27

I have a use case where I can get pointers of strings allocated either in memory or literals. Now the latter can't be freed so that's a problem if I pass the wrong one. Is there a way to know which one is allocated and which not?

char *b = "dont free me!";
if(!IS_LITERAL(b)) {
    free(b);
}

I imagine something like that.

My example:

Scenario 1: literal

char *b = "dont free me!";
scruct elem* my_element = mylib_create_element(b);
// do smth
int result = mylib_destroy_element(my_element); // free literal, very bad

Scenario 2: in heap

char *b = malloc(sizeof(char)*17); // example
strncpy(b, "you can free me!",17);

scruct elem* my_element = mylib_create_element(b);
// do smth
int result = mylib_destroy_element(my_element); // free heap, nice

How the user calls mylib_create_element(b); is not under my control.

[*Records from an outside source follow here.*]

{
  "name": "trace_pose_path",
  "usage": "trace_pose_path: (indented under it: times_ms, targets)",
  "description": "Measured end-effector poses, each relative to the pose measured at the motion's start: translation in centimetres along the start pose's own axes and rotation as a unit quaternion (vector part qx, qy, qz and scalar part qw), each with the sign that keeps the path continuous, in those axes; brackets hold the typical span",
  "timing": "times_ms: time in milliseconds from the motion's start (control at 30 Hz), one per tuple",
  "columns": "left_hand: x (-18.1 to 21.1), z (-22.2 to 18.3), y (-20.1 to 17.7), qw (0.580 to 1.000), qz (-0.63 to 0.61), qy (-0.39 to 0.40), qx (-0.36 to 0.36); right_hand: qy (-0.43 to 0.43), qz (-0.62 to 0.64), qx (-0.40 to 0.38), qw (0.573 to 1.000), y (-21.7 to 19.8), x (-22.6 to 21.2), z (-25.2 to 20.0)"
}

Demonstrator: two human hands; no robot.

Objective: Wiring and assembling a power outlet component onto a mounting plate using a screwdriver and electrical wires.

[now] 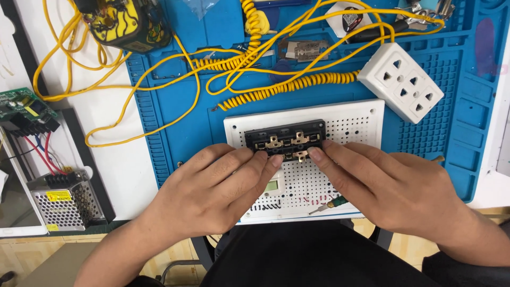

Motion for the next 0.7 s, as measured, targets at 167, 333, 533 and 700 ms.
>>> trace_pose_path:
  times_ms: [167, 333, 533, 700]
  targets:
    - [-0.2, 0.2, 0.0, 1.000, -0.006, 0.006, -0.017, 0.000, 0.011, -0.003, 1.000, 0.0, 0.0, 0.0]
    - [0.1, 0.5, -0.2, 1.000, 0.001, 0.017, -0.004, 0.012, 0.038, 0.069, 0.997, 0.2, 0.5, 0.3]
    - [0.1, -0.1, 0.0, 1.000, 0.017, 0.015, 0.006, 0.040, 0.017, 0.013, 0.999, 1.1, -0.1, 0.1]
    - [0.7, 0.2, 0.0, 0.999, 0.035, 0.008, -0.005, 0.037, 0.026, 0.000, 0.999, 1.1, -0.1, 0.2]
Point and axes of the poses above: each hand's wrist, its own z-axis towards the middle knuckle, its own y-axis out of the palm, x = y × z, the point moved 3 cm from there along z, towards the middle knuckle, and after that the axes turned 9 degrees about -y, right-handed, at the moved point
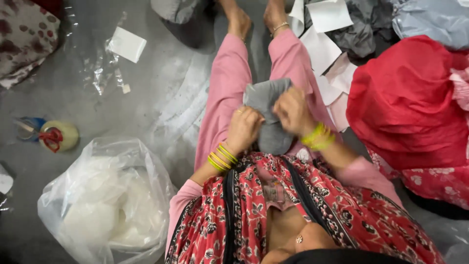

If he frees before mylib_destroy_element it can crash. So it has got to be mylib_destroy_element that cleans up.

BartoszKP
  • 34,786
  • 15
  • 102
  • 130
alknows
  • 1,972
  • 3
  • 22
  • 26
  • 5
    you can avoid this problem by doing the de-allocation in the same part of the code as the allocation. Read up on RAII eg. for one approach. – Sander De Dycker Mar 06 '15 at 10:21
  • 2
    Just because it's not a literal it doesn't mean you need to call `free`. For example `char buffer[20]; b=buffer;` buffer isn't a literal, but it hasn't been allocated on the heap, either. – Sean Mar 06 '15 at 10:21
  • 2
    By having only a `char*`, there's no way to tell where it's pointing to. It's just a char pointer, doesn't matter how you set it and it doesn't have any additional info. You have to track it yourself if you allocate dynamically. – P.P Mar 06 '15 at 10:21
  • @SanderDeDycker this is going to be a lib so i cant control what comes in. I offer a destroy function which should clean up. what the create function did. – alknows Mar 06 '15 at 10:27
  • 12
    @Aldi : you should either have your library do both the allocation and de-allocation, or neither. Don't de-allocate an object in the library that was allocated outside of the library. Or in other words : if you control both the create and destroy functions, then you do control what comes into the library. – Sander De Dycker Mar 06 '15 at 10:30
  • 1
    A very similar question http://stackoverflow.com/q/26950411/57428 – sharptooth Mar 06 '15 at 10:36
  • 1
    Already asked here: http://stackoverflow.com/q/26950411/1382251 – barak manos Mar 06 '15 at 10:41
  • You are on the wrong way. For example, just think what happens if you get passed a pointer to a stack char array? Memory-management of arguments to API functions in C is something that the user should do, not the API. –  Mar 06 '15 at 11:18
  • 2
    How can you do RAII in bare C when you don't have destructors to help you? – pjc50 Mar 06 '15 at 13:37
  • 1
    @pjc50 : you can't do RAII in C, but you don't really have to since there are no exceptions. Wikipedia claims that there is this though: http://en.wikipedia.org/wiki/Resource_Acquisition_Is_Initialization#GCC_.22cleanup.22_extension_for_C – choobablue Mar 06 '15 at 22:25
  • There is an item about this in [*The Pragmatic Programmer*](https://pragprog.com/the-pragmatic-programmer/extracts/tips) that is just as spot-on as everything in that book: “**Finish What You Start** – Where possible, the routine or object that allocates a resource should be responsible for deallocating it.” – 5gon12eder Mar 06 '15 at 23:01
  • You allocated some strings on the heap and pulled some from static storage, _and yet you don't know which you did?_ – geometrian Mar 07 '15 at 00:33

8 Answers8

26

I've had a similar case recently. Here's what I did:

If you're making an API that accepts a string pointer and then uses it to create an object (mylib_create_element), a good idea would be to copy the string to a separate heap buffer and then free it at your discretion. This way, the user is responsible for freeing the string he used in the call to your API, which makes sense. It's his string, after all.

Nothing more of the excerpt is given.